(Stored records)
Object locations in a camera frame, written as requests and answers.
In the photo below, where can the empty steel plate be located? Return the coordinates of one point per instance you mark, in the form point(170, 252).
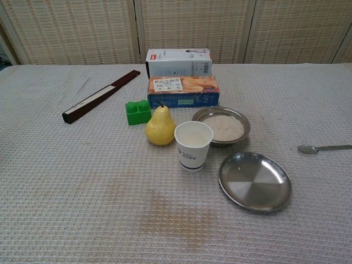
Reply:
point(255, 181)

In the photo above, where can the woven folding screen panel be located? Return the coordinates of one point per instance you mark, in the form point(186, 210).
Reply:
point(297, 30)
point(192, 24)
point(71, 30)

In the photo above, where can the metal spoon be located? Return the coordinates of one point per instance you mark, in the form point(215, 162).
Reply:
point(306, 149)

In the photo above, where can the white paper cup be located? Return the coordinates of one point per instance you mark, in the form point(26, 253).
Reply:
point(192, 156)

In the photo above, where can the orange blue biscuit box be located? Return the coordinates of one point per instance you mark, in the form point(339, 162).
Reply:
point(181, 85)

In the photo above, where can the steel bowl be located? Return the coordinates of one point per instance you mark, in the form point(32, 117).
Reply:
point(198, 114)

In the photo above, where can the green toy building block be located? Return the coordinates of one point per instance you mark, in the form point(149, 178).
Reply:
point(137, 115)

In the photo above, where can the dark red folded fan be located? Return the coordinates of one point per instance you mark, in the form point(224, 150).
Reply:
point(96, 94)

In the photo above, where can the yellow pear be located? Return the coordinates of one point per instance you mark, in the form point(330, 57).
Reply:
point(160, 126)

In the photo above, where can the white carton box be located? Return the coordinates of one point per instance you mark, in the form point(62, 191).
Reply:
point(176, 66)

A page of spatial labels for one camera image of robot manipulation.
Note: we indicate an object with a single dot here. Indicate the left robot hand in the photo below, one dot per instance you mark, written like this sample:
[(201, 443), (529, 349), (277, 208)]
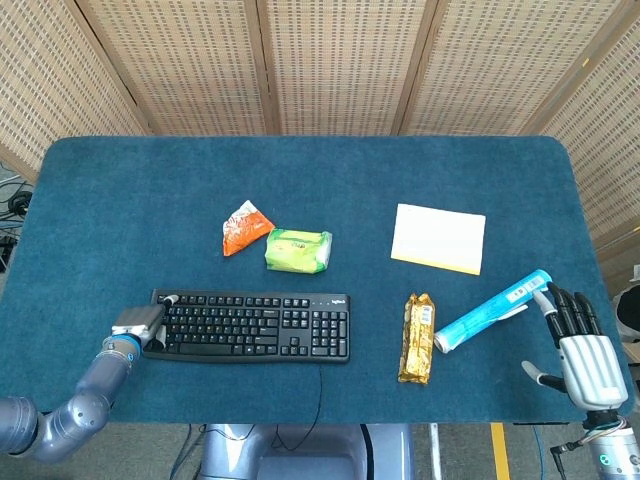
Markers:
[(142, 320)]

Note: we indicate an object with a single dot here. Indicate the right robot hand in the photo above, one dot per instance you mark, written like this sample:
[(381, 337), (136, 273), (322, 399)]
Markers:
[(587, 367)]

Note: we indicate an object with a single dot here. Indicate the black keyboard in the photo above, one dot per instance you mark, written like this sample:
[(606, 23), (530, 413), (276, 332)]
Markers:
[(255, 325)]

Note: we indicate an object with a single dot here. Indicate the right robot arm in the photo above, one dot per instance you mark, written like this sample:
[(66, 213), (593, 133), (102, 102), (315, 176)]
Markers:
[(607, 445)]

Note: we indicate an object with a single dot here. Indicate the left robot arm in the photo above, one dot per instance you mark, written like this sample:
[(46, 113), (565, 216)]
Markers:
[(75, 400)]

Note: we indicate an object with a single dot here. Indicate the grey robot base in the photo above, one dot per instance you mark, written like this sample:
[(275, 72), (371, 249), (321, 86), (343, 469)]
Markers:
[(305, 452)]

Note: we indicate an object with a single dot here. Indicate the blue cylindrical tube package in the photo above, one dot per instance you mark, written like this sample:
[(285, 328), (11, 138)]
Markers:
[(492, 310)]

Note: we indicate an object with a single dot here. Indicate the orange snack packet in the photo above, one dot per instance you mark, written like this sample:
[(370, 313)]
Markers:
[(245, 228)]

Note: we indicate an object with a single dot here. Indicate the green snack packet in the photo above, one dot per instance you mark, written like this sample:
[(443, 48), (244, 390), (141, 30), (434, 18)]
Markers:
[(298, 250)]

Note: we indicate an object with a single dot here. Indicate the gold foil snack bar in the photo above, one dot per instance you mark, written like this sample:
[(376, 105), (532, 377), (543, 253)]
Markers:
[(417, 339)]

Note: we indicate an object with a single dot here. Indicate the white table leg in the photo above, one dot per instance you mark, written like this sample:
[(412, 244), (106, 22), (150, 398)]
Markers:
[(436, 452)]

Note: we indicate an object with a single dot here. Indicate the white yellow notepad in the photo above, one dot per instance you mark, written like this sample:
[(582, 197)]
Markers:
[(439, 239)]

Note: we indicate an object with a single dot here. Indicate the blue table mat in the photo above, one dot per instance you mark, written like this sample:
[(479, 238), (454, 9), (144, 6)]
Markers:
[(320, 200)]

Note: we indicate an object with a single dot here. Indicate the woven bamboo folding screen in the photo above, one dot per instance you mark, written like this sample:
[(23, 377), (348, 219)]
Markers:
[(320, 65)]

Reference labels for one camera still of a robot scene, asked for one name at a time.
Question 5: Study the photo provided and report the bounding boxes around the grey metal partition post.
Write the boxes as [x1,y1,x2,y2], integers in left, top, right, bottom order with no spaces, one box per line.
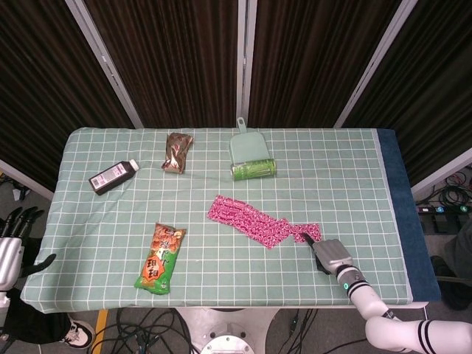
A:
[410,147,472,197]
[65,0,144,129]
[235,0,258,128]
[333,0,420,128]
[0,158,55,203]

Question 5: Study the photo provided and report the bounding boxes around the dark brown ribbed partition panel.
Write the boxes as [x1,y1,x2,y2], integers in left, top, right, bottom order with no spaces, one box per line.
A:
[83,0,240,129]
[0,0,136,192]
[247,0,403,128]
[342,0,472,187]

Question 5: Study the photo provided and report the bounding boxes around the dark bottle with white cap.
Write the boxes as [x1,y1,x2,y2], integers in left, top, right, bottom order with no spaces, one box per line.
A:
[88,159,141,195]

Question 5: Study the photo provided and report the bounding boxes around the mint green plastic dustpan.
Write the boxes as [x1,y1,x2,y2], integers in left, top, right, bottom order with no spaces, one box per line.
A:
[229,117,266,165]

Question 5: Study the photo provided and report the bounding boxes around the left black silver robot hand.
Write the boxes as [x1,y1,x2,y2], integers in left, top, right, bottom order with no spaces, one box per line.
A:
[0,206,58,291]

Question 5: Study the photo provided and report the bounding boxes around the black power strip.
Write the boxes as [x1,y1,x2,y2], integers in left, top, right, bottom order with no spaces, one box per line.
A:
[416,204,472,215]

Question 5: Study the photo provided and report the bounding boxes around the black white sneaker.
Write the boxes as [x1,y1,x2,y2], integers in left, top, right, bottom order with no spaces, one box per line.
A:
[60,313,96,350]

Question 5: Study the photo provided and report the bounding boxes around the blue table pad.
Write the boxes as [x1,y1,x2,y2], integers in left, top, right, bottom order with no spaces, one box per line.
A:
[375,128,443,304]

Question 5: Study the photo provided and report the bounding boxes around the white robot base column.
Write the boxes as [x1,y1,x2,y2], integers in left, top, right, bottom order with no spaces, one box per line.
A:
[172,308,282,354]

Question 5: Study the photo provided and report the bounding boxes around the green white grid tablecloth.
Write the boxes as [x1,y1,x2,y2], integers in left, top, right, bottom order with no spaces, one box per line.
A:
[20,127,413,314]

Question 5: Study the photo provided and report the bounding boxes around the black trouser leg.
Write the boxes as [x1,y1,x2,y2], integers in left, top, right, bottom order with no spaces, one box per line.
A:
[5,287,72,344]

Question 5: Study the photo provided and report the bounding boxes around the pink patterned cloth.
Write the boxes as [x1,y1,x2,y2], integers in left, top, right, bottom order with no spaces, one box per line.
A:
[206,194,294,254]

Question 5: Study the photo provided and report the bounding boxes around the brown foil snack pack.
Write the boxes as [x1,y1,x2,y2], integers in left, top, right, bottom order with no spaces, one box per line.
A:
[161,132,195,174]

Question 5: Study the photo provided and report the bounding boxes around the black coiled cables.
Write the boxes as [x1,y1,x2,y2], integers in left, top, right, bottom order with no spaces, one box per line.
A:
[418,172,472,208]

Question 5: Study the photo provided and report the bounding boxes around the green orange snack bag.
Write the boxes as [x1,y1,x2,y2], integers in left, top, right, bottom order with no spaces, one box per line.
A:
[133,222,187,296]

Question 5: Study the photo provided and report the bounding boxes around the green drink can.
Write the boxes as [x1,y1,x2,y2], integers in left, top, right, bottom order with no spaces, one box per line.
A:
[230,157,277,182]

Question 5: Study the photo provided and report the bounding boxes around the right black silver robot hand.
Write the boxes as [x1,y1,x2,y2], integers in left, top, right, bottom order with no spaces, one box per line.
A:
[301,232,355,276]

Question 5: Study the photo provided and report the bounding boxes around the black floor cable bundle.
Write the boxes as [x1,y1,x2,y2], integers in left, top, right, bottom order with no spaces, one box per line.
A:
[87,308,195,354]

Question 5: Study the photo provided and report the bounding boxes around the black cable with green light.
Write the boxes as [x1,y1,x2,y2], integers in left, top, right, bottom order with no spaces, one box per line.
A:
[283,308,319,354]

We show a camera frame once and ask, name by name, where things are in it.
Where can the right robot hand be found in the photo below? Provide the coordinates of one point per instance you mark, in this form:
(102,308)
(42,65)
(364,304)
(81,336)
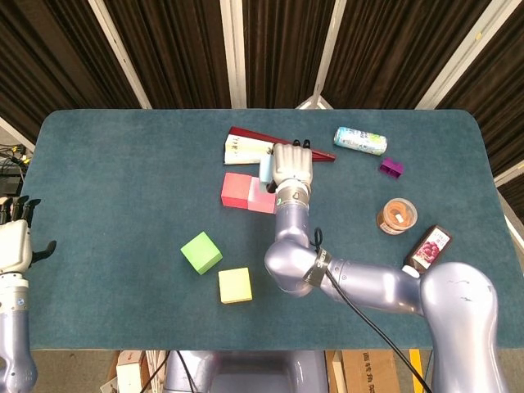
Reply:
(292,165)

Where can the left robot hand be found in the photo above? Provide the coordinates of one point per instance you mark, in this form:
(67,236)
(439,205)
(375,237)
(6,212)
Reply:
(14,245)

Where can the light blue cube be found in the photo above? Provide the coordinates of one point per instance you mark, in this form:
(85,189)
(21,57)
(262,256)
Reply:
(266,170)

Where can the red cube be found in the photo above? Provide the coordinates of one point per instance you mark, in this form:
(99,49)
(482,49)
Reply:
(235,188)

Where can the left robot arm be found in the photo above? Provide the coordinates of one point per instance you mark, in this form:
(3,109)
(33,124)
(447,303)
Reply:
(14,327)

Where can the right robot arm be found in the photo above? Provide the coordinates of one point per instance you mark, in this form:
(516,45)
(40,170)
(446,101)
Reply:
(368,282)

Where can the pink cube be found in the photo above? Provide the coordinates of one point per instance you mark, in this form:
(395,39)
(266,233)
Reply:
(260,200)

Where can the red folding paper fan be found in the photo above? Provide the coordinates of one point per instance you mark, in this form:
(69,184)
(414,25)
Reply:
(241,149)

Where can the printed drink can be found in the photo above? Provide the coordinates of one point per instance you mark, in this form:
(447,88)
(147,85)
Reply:
(360,140)

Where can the small purple plastic brick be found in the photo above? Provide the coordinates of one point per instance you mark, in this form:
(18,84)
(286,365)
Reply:
(391,168)

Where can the clear tub of rubber bands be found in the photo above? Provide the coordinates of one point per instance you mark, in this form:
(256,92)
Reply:
(397,215)

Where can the green cube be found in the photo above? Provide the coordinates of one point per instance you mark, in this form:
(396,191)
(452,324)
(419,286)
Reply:
(200,251)

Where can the yellow cube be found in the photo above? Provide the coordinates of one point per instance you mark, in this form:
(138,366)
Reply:
(234,284)

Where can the teal felt table cover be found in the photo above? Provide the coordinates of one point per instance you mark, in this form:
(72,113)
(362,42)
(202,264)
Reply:
(123,163)

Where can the dark brown curtain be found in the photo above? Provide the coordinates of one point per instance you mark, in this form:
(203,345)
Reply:
(184,49)

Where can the brown bottle with grape label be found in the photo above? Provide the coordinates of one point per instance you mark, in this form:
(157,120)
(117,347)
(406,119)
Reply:
(430,247)

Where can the white cardboard box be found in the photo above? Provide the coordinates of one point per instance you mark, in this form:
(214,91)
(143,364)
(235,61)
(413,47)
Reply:
(129,372)

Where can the grey robot torso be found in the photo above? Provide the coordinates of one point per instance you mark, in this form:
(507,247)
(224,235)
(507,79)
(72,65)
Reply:
(254,372)

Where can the wooden plank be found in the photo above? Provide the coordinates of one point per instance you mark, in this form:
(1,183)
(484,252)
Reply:
(337,376)

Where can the brown cardboard box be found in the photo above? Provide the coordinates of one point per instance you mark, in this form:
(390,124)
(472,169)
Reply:
(368,372)

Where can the white partition frame post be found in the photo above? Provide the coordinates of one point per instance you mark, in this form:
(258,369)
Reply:
(509,176)
(233,53)
(327,53)
(16,137)
(118,49)
(462,53)

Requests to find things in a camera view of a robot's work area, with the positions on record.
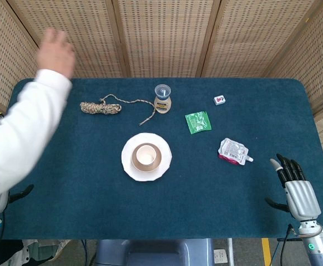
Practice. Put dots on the white paper cup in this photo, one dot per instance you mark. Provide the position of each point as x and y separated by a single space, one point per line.
146 157

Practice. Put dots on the green foil packet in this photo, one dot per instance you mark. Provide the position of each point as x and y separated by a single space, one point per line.
198 122

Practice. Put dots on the white sleeved person's forearm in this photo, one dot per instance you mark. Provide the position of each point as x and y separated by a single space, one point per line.
20 133

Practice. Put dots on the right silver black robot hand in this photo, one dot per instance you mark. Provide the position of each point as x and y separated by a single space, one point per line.
303 198

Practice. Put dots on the beige bowl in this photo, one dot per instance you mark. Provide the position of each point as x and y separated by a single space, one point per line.
133 164

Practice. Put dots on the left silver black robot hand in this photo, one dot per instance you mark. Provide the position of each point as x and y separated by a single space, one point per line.
21 193

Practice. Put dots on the person's bare hand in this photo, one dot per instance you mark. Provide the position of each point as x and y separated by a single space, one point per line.
56 56

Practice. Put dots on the white mahjong tile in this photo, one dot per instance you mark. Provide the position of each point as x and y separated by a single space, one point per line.
219 100

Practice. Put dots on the white and black clothing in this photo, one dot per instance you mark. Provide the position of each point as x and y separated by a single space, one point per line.
34 250

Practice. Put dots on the white scalloped plate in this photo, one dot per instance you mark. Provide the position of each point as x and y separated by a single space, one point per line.
128 166

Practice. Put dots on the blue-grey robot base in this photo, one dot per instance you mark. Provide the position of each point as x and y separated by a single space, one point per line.
156 253

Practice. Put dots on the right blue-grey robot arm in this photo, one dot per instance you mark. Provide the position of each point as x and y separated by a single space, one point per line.
319 249

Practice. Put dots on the blue felt table cloth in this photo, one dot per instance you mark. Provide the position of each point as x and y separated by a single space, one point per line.
95 207

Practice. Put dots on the white metal table leg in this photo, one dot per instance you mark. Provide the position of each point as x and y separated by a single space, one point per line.
231 252

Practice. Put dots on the silver spouted drink pouch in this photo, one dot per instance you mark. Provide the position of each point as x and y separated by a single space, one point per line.
233 151

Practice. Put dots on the white paper sheet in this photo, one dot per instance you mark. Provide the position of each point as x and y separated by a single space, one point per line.
220 256

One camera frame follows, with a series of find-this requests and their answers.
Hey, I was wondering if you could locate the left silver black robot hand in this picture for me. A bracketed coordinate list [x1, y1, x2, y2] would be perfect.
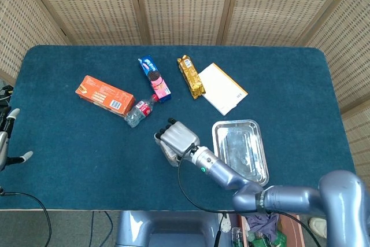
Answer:
[0, 108, 34, 172]

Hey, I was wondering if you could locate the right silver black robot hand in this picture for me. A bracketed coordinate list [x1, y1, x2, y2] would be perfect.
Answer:
[154, 117, 201, 158]

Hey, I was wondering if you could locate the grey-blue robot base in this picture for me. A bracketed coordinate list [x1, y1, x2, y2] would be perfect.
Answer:
[115, 211, 224, 247]

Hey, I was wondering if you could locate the silver metal tray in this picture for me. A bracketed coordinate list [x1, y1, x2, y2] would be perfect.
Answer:
[212, 119, 270, 187]

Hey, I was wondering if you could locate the black equipment stand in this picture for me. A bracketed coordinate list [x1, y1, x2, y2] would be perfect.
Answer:
[0, 84, 14, 109]

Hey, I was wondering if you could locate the crushed plastic cola bottle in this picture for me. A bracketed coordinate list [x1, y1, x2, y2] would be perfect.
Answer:
[124, 94, 160, 128]

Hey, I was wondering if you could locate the gold foil snack packet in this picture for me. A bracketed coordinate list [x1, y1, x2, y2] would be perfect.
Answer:
[176, 54, 206, 100]

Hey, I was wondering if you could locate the blue pink Oreo box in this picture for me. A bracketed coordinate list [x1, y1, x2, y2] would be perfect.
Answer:
[138, 54, 171, 104]

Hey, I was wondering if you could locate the white book yellow spine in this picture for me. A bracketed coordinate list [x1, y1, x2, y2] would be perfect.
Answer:
[198, 62, 249, 116]

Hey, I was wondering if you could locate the dark blue table mat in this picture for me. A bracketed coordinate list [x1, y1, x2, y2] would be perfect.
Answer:
[0, 45, 357, 212]

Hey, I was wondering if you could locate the orange cracker box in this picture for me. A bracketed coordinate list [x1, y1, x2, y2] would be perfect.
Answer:
[75, 75, 136, 117]

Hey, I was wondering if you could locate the black white handheld tool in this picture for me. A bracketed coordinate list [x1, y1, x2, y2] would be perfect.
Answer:
[213, 211, 232, 247]

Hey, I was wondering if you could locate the clear plastic bottle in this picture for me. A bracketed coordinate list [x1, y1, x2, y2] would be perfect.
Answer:
[231, 226, 247, 247]

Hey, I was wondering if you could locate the purple cloth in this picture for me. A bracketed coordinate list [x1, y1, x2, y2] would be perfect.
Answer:
[246, 213, 280, 242]

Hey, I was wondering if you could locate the woven wooden folding screen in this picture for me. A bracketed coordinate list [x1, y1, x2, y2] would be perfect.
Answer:
[0, 0, 370, 172]

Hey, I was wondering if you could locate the green packet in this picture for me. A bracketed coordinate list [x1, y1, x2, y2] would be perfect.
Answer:
[247, 231, 287, 247]

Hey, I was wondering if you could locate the red storage crate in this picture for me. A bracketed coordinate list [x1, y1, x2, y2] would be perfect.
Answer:
[238, 212, 305, 247]

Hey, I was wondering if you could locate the white shoe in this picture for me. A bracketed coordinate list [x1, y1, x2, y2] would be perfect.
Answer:
[308, 217, 328, 239]

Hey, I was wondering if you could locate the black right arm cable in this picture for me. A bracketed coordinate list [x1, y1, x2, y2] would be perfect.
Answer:
[176, 142, 322, 247]

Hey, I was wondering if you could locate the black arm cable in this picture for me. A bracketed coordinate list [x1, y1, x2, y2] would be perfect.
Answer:
[0, 188, 53, 247]
[176, 142, 322, 247]

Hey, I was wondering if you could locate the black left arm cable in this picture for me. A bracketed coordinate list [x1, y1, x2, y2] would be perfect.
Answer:
[0, 188, 53, 247]

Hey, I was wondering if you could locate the black floor cable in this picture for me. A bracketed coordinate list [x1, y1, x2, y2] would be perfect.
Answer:
[89, 211, 114, 247]

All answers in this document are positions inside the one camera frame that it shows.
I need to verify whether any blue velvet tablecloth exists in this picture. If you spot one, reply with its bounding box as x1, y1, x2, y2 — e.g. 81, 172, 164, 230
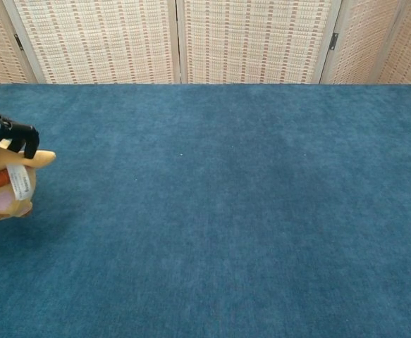
0, 82, 411, 338

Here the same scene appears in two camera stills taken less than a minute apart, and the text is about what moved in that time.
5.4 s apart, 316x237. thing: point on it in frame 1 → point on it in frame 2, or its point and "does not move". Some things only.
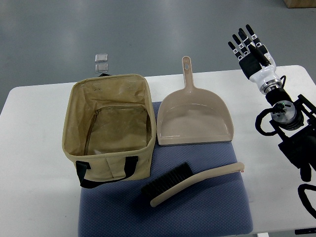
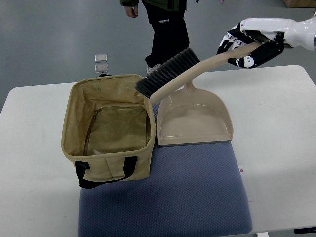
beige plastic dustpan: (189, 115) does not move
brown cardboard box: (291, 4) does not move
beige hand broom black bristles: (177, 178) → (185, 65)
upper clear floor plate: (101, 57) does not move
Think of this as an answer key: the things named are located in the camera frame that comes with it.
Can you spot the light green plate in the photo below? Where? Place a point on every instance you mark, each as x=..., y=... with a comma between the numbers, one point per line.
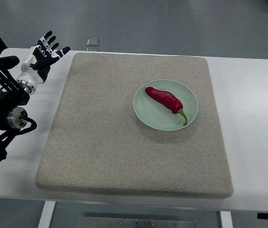
x=157, y=116

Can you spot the black white robot left hand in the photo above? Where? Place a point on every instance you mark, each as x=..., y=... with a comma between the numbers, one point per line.
x=40, y=57

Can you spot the beige felt mat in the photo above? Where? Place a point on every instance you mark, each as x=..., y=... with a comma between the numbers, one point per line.
x=98, y=145

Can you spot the white table leg left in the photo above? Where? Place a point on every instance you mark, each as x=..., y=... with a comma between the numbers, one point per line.
x=47, y=214

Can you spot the white table leg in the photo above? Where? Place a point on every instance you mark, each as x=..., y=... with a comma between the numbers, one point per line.
x=47, y=214
x=226, y=219

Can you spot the small clear floor fixture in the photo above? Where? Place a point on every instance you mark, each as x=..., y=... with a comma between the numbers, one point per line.
x=93, y=44

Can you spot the red pepper green stem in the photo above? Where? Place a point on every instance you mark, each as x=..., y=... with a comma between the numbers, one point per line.
x=168, y=100

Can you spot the white table leg right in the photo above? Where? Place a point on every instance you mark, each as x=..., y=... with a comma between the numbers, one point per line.
x=226, y=219

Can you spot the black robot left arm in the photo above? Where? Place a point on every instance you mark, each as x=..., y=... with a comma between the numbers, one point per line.
x=14, y=119

## PROBLEM STATEMENT:
For the word "does", count the lines of the data that contain it and give only the count.

## ANSWER BOX:
4